Health unions blasted Vote Leave's figures as "spurious and outrageously misleading", insisting the NHS's financial woes were made in Whitehall and not Brussels.
Unite national officer for health Barrie Brown said: "It defies belief to think that Boris Johnson and Michael Gove would do a massive political U-turn and divert billions of EU cash into the NHS – when they have supported real cuts to the NHS budget and been enthusiastic flag-wavers for the privatisation and break-up of the NHS."
And TUC general secretary Frances O'Grady said: "The reality is that Brexit would plunge the NHS into a staffing crisis, which could lead to the longest hospital waiting lists we've ever known.
"And with experts warning that Brexit would hit Britain's economy, the consequences for NHS funding would be dire."
Meanwhile, former chancellor Lord (Alistair) Darling accusing Brexit backers of offering Project Fantasy, as he warned that leaving would threaten Britain's economy.
In a speech in London, the Labour peer acknowledged that either side could win the EU contest.
"This is a very, very close vote.
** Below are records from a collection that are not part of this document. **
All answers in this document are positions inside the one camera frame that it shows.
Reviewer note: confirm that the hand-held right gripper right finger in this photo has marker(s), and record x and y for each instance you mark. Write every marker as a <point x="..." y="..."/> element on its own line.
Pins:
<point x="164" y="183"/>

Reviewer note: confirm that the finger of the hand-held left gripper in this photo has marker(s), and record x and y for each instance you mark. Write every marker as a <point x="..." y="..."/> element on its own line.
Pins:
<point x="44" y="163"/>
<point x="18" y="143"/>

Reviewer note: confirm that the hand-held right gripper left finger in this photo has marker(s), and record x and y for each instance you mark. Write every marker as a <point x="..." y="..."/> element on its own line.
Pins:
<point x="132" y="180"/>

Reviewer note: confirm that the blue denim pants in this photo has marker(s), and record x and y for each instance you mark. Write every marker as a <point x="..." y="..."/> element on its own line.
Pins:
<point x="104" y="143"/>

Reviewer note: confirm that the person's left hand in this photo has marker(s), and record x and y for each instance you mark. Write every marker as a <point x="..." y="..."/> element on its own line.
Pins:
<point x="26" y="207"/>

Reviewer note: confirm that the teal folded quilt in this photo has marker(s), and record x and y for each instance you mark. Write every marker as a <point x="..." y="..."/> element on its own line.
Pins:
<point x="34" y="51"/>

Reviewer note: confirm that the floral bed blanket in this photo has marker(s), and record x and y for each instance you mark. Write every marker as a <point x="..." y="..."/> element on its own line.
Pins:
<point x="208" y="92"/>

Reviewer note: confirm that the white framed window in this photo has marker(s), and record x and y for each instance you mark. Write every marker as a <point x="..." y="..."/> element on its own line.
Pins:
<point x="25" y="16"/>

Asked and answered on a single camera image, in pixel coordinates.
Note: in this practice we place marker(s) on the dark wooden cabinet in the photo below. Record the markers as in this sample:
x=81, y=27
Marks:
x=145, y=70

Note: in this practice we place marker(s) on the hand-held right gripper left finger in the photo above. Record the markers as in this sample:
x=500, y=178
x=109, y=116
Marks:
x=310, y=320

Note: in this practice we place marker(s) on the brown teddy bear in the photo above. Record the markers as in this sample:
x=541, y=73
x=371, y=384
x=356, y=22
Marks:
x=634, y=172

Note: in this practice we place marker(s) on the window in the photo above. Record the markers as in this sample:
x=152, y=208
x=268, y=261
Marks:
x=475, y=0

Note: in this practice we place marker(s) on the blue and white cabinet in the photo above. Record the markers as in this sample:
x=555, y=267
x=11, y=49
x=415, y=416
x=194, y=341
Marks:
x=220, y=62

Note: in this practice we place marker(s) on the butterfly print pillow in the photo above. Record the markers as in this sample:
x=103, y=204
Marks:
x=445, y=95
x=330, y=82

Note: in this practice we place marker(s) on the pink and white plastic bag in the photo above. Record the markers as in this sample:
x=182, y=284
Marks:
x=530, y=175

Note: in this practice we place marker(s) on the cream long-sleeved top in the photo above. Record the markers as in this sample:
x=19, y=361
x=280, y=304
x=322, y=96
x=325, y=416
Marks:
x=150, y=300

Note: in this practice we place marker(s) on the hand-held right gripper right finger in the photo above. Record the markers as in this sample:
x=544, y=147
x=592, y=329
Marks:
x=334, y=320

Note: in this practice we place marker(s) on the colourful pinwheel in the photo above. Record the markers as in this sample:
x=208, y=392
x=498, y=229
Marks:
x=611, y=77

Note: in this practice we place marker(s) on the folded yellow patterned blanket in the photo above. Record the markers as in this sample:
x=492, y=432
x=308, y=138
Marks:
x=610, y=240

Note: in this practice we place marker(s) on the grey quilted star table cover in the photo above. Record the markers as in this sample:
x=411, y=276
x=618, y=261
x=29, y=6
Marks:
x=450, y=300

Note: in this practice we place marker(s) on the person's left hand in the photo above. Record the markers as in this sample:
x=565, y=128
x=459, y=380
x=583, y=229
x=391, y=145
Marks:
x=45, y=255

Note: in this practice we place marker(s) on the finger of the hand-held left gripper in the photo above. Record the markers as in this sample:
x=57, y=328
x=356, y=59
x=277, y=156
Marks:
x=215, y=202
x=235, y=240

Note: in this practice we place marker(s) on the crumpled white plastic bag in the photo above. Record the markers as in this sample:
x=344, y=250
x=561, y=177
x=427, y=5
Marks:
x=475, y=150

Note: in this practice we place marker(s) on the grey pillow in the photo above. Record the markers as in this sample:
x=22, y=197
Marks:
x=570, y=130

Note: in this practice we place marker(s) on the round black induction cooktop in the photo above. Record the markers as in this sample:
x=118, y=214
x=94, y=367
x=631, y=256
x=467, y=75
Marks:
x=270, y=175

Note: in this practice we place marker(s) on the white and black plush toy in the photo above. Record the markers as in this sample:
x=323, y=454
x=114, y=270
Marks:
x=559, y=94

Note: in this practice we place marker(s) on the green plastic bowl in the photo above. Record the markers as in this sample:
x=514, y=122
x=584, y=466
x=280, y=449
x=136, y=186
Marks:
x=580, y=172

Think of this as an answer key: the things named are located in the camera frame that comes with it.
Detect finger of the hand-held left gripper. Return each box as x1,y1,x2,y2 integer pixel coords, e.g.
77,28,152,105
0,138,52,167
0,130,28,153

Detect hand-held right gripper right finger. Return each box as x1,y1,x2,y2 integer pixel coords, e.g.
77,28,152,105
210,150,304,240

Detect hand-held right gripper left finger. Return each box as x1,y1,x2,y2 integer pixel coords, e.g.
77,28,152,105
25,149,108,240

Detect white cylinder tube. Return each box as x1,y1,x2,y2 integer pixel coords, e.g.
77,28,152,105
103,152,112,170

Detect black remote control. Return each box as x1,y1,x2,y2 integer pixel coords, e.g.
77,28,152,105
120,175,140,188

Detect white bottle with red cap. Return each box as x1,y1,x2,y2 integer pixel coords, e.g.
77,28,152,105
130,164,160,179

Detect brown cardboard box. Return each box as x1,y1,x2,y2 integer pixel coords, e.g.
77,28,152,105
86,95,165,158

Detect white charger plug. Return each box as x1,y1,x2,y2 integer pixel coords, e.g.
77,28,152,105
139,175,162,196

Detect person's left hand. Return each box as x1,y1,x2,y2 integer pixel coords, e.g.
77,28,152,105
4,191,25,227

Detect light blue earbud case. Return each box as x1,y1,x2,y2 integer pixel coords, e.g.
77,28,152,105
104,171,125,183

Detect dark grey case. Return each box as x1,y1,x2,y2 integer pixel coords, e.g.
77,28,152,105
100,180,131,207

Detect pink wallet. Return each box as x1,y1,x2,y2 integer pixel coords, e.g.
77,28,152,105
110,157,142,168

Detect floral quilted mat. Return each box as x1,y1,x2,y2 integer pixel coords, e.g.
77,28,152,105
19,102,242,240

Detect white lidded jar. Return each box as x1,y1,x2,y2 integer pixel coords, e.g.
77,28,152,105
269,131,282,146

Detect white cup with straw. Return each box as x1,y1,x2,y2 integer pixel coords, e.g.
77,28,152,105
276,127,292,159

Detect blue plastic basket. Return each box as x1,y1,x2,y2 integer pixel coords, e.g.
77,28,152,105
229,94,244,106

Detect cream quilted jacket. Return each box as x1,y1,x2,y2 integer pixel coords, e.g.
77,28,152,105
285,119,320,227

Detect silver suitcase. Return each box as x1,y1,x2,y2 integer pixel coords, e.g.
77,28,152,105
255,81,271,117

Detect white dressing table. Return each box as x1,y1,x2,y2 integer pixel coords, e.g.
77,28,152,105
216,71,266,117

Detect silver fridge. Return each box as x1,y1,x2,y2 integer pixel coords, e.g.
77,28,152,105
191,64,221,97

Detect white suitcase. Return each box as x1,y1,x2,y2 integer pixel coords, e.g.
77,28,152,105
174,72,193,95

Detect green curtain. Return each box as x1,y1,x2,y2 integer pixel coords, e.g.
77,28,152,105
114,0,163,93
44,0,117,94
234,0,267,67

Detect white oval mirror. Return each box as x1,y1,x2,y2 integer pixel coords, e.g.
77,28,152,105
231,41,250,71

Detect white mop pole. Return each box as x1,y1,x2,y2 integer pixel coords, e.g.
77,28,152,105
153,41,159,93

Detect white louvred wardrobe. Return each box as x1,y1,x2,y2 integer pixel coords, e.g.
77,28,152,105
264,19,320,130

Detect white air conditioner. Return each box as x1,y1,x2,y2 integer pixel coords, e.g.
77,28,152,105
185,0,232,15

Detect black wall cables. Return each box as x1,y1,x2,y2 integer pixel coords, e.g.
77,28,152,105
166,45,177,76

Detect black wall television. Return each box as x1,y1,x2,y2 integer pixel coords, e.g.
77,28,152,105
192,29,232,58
No one can predict with any certainty what is likely to happen," said the Labour peer.
"I hope we will win and I hope we will win well but we need to get the support of people the length and breadth of the country, no matter what their political allegiance has been in the past.
"We need every single vote. It is going to be very close. Every vote counts."
Ukip leader Nigel Farage challenged Cameron to a one-on-one debate on the claims contained in a leaflet sent out to households around the country, setting out the Government case for continued EU membership.
Handing his own copy of the document back to 10 Downing Street, Farage also took a swipe at Obama, branding him "the most anti-British American president there has ever been".